Leafing through the Vollbehr Collection B-42 copy at the Library of
Congress readily highlights graphic aspects of these two transitions not captured by bibliographic descriptions. Facing pages presenting forty-one- and forty-two-line columns (the second and third pages of Genesis) and forty-two- and forty-line columns (at Ruth–1 Kings) look notably different. The forty-two-line columns appear considerably denser—and their enhanced blackness may reflect more than reduced interlinear spacing. When juxtaposed, the forty-line “prototypes” set off the compactness of the forty-two-line “production models” together with their stout and phalanx-like body.
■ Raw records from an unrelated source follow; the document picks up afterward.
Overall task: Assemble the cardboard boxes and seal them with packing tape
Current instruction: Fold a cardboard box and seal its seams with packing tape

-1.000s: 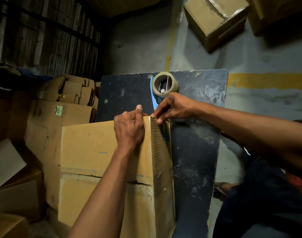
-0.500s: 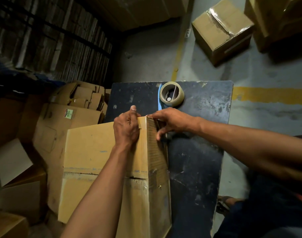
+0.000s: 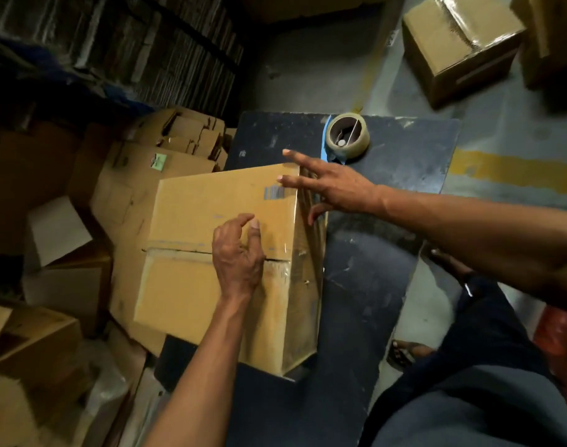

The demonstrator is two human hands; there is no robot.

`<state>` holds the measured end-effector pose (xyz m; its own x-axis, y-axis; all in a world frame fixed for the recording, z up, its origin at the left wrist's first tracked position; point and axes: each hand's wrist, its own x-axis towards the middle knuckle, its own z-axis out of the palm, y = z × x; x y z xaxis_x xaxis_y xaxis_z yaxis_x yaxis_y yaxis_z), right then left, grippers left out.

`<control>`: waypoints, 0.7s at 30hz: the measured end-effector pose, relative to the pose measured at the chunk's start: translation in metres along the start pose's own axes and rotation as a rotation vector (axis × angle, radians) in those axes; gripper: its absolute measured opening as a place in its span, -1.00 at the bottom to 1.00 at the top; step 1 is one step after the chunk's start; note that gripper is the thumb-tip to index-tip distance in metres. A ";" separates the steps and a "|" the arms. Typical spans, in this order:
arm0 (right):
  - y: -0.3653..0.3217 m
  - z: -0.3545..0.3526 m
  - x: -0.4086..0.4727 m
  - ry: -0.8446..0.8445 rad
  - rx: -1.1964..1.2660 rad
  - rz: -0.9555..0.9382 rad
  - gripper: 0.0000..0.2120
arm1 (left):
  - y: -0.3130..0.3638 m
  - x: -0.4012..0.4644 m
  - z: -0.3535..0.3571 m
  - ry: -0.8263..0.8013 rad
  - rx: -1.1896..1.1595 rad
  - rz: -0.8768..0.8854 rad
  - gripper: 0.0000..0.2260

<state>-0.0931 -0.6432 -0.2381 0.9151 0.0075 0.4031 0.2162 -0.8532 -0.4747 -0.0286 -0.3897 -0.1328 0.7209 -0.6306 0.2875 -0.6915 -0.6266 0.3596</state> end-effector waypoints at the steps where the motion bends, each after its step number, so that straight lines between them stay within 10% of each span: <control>1: -0.001 -0.007 0.001 -0.051 -0.060 0.002 0.04 | -0.005 -0.021 -0.011 -0.012 -0.002 -0.005 -0.75; 11: -0.099 0.034 -0.027 -0.029 -0.224 -0.233 -0.12 | -0.044 -0.163 -0.047 -0.178 -0.111 -0.001 -0.70; 21: -0.134 0.017 -0.031 -0.114 -0.207 -0.256 0.14 | -0.050 -0.176 -0.031 -0.066 -0.141 -0.041 -0.68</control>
<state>-0.1448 -0.5199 -0.2007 0.8749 0.2829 0.3930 0.3804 -0.9038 -0.1962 -0.1194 -0.2336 -0.1736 0.7408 -0.6372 0.2126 -0.6446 -0.5853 0.4919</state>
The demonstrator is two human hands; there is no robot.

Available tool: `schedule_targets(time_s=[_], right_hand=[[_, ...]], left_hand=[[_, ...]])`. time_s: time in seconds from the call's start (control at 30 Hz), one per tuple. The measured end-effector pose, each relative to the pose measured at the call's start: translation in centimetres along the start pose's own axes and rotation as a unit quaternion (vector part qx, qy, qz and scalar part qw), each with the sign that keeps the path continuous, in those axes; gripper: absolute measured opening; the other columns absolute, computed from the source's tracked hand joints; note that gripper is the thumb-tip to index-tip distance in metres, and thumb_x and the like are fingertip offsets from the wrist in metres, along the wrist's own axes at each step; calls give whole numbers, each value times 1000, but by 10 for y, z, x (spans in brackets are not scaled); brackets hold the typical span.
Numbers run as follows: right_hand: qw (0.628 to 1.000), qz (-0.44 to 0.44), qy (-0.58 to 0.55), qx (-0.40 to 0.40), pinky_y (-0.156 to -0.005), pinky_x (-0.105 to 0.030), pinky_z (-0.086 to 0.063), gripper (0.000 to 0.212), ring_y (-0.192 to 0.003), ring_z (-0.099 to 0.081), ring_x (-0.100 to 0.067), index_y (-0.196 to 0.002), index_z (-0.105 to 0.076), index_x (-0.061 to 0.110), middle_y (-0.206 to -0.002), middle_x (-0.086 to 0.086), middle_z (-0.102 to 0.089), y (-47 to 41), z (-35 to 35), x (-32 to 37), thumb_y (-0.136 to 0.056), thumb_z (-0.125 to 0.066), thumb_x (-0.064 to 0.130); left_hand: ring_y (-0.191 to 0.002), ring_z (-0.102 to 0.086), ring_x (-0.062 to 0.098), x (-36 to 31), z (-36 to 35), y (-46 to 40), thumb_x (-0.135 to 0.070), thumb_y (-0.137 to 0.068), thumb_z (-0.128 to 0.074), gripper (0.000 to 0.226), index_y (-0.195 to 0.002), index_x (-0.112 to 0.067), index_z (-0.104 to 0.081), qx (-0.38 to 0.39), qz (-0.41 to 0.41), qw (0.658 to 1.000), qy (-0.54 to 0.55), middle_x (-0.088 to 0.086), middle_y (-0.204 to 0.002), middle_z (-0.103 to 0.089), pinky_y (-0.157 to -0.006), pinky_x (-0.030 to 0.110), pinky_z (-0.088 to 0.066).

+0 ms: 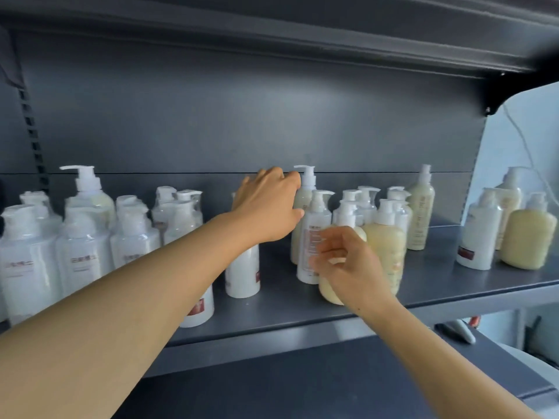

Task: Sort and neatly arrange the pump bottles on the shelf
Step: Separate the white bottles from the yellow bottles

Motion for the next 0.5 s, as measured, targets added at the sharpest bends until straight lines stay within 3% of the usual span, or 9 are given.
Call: schedule_targets(time_s=[0.3, 0.43, 0.5], right_hand=[[991, -49, 47, -117, -60, -17, -40, 33, -80, -52, -1, -118, -52, 19, -106, 4, -58, -32, 125, -36, -87, -63, 17], [990, -88, 55, -97, -60, -21, -38, 43, -93, -51, -14, -127, -46, 16, -117, -1, -56, -61, 150, -71, -87, -62, 18], [992, -107, 46, -53, -69, -25, -40, 51, -98, -51, -17, -132, -42, 16, -123, -3, -53, -76, 151, -90, -86, -64, 19]], left_hand=[[-118, -48, 23, -60, -7, -31, -33, -90, -53, 40, -127, -20, -45, -9, -7, 996, 87, 1, -131, -49, -82, 33, -36], [-115, -50, 23, -81, -17, -54, -33, -90, -54, 39, -126, -20, -46, -3, 4, 997, 75, 2, -128, -52, -82, 33, -38], [-115, -51, 24, -90, -24, -67, -32, -90, -53, 39, -127, -18, -47, 9, 17, 998, 61, 3, -129, -52, -84, 34, -39]])
Point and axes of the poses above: each hand's wrist, its own y-axis away from the middle knuckle, its own z-axis out of the back of the hand, x = y × z, the point moved 8 cm from there along -y, towards the middle knuckle
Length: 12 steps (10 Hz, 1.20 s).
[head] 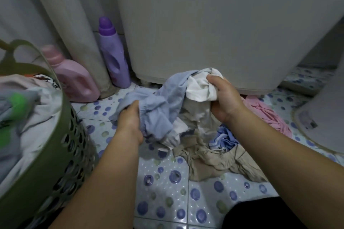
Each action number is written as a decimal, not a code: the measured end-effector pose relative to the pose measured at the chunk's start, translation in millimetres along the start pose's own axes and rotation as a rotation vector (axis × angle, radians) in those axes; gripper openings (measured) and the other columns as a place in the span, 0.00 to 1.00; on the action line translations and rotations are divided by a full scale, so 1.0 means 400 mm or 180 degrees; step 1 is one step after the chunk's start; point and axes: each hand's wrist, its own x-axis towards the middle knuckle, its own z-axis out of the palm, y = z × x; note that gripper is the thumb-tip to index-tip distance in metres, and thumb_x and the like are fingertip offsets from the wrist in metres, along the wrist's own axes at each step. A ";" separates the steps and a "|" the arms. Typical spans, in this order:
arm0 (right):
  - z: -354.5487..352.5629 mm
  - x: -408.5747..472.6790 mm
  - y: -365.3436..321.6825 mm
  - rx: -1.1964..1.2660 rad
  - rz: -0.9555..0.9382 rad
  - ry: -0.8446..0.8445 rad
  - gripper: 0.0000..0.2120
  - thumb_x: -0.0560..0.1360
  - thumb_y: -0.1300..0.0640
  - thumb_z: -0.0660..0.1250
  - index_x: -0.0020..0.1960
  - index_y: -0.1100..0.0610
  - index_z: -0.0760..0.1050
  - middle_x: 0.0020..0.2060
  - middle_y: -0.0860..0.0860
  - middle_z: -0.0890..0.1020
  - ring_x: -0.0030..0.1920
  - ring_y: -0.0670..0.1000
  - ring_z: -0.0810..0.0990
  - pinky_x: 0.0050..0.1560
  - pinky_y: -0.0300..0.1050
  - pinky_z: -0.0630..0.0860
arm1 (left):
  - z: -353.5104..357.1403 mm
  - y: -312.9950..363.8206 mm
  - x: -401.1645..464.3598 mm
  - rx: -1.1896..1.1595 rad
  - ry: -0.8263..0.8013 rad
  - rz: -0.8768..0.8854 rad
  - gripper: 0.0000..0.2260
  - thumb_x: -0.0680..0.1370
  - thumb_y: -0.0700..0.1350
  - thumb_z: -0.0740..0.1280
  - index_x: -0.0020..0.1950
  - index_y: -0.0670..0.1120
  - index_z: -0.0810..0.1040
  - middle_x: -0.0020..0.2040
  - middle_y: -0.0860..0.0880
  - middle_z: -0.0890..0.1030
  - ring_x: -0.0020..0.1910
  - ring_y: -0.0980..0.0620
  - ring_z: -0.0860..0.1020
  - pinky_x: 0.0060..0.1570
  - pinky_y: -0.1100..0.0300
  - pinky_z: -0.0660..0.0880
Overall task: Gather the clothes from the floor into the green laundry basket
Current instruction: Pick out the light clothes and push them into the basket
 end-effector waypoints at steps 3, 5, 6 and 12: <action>0.143 -0.064 -0.025 -0.0036 -0.0048 -0.0793 0.09 0.79 0.60 0.59 0.57 0.58 0.74 0.48 0.55 0.80 0.46 0.51 0.80 0.50 0.43 0.78 | 0.023 0.033 -0.040 0.1132 -0.0435 0.0559 0.21 0.68 0.50 0.67 0.58 0.44 0.80 0.55 0.40 0.83 0.53 0.40 0.81 0.60 0.43 0.76; 0.256 -0.127 -0.115 0.0107 -0.0286 -0.1164 0.08 0.79 0.60 0.60 0.56 0.58 0.74 0.47 0.55 0.81 0.46 0.50 0.80 0.53 0.45 0.78 | -0.003 0.133 -0.185 0.0974 -0.0194 0.1318 0.20 0.74 0.45 0.62 0.66 0.51 0.72 0.59 0.43 0.80 0.55 0.42 0.80 0.60 0.44 0.76; 0.312 -0.163 -0.166 0.0351 -0.0456 -0.1385 0.07 0.79 0.60 0.60 0.53 0.57 0.75 0.45 0.54 0.82 0.43 0.48 0.82 0.50 0.43 0.80 | -0.018 0.196 -0.268 0.0835 -0.0036 0.1694 0.19 0.77 0.44 0.60 0.68 0.50 0.70 0.61 0.43 0.78 0.57 0.43 0.78 0.62 0.43 0.74; 0.737 -0.357 -0.129 0.0884 0.0718 -0.2740 0.12 0.69 0.58 0.61 0.51 0.60 0.75 0.39 0.55 0.82 0.40 0.53 0.80 0.45 0.45 0.77 | -0.495 0.432 -0.525 0.0017 0.1476 0.2443 0.18 0.80 0.47 0.59 0.70 0.50 0.69 0.60 0.42 0.79 0.51 0.44 0.79 0.52 0.46 0.77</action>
A glance at the types’ ascenders and descenders in the B-42 suggests that Gutenberg could not have fitted a forty-third line into that column height.

Other graphic aspects that catch the eye concern the titles printed in red ink on the forty-line pages. Printed at a second pass under the press, their remarkably accurate registration testifies to the fastidious precision of the presswork: reviewing copies online shows that there are no egregious registration errors and that hairline ink overlap at challenging passages occurred in only about twenty percent of cases. As the title and opening lines of Saint Jerome’s preface confirm, they were printed in the compact typesetting form (the three lines of the heading are almost two millimeters shorter than the first three lines of text), suggesting that the preface title is Gutenberg’s first trial of the B-42 graphics. It is received opinion that the title of Genesis is the last one printed because printing red rubrics was too time-consuming. Surely thereafter the rubricators’ titles afforded comparison between the printed and handwritten word while eliminating occasions for imperfect registration to challenge the mechanical purity of the printed letters, which never intrude on one another. Notably, this purity/contamination principle shaped the Mainz publications that followed the B-42: the Psalter (1457 and 1459), the Canon Missae (1458), and Rationale divinorum officiorum (1459) all present rubrics and versals printed in red ink, together with red-and blue decorative initials. These immediate heirs to the Gutenberg Bible celebrate the printer as sole master of the page.

Gutenberg’s graphic and typographic changes exemplify the early printers’ attention to and investment in the visuality of their pages beyond the text. Implicitly, they also demonstrate the process of typesetting and typographic revision, a design step that distinguishes the printer’s page from the scribe’s leaf. Finally, the 40-41-42-line changes were the first occasion for Renaissance readers to form and practice a graphic eye.